Preferably the second base comprised in the second aqueous mixture X(2) prepared according to (ii) is selected from the group consisting of sodium hydroxide, ammonium hydroxide, sodium carbonate, ammonium bicarbonate, potassium hydroxide, calcium hydroxide, sodium bicarbonate, more preferably is selected from the group consisting of sodium hydroxide, ammonium hydroxide and potassium hydroxide, more preferably is sodium hydroxide.

Preferably the second aqueous mixture X(2) prepared according to (ii) may further comprise monoethylenically unsaturated silane functional monomers. Said monoethylenically unsaturated silane functional monomers are preferably monomers which in addition to an ethylenically unsaturated double bond bear at least one mono-, di- and/or tri-C1-C4-alkoxysilane group.
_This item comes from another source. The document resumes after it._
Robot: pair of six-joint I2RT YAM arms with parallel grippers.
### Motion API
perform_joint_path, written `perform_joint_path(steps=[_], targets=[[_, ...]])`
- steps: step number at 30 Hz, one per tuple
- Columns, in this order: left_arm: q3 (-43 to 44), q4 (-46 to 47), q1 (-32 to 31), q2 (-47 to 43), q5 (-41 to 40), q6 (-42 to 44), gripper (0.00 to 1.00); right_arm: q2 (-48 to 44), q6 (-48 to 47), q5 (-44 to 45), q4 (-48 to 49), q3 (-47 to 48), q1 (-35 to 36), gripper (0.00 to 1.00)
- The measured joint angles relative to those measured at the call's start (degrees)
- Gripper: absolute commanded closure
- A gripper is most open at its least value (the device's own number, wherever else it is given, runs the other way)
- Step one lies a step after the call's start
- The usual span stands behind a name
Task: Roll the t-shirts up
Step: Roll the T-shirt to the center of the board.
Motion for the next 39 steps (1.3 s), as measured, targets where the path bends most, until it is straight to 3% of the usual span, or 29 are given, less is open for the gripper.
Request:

Preferred monoethylenically unsaturated silane functional monomer are one or more of vinyl triethoxysilane (VTEO), 3-methacryloxypropyl trimethoxysilane (MEMO), vinyl trimethoxysilane, methacryloxymethyl trimethoxysilane and methacryloxymethyl triethoxysilane.

More preferably the second aqueous mixture X(2) prepared according to (ii) may further comprise one or more of vinyl triethoxysilane (VTEO), 3-methacryloxypropyl trimethoxysilane (MEMO), more preferably VTEO or MEMO.

As to preferred aspects of the present invention, it is more preferred that the second aqueous mixture X(2) prepared according to (ii) comprises

Preferably the second aqueous mixture X(2) further comprises one or more surfactants, wherein the surfactants are each selected from the group consisting of an anionic surfactant, a non-ionic surfactant and a mixture thereof.

As to the anionic surfactant, it is preferred that it comprises at least one anionic group, which is more preferably selected from the group consisting of a phosphate group, a phosphonate group, a sulfate group and a sulfonate group.

Preferably from 0 to 5 weight-%, more preferably from 0.1 to 3 weight-%, more preferably from 0.2 to 2 weight-%, of the the second aqueous mixture X(2) consist of the one or more surfactants.

Preferably the surfactant is an anionic surfactant, being more preferably an anionic emulsifier comprising at least one a sulfate group or a sulfonate group, more preferably a sulfate group.

Preferably the anionic emulsifier comprising a sulfate group is a salt of alkyl sulfates or alkyl ether sulfates, more preferably C8-C22-alkyl sulfates or C8-C22 alkyl ether sulfates.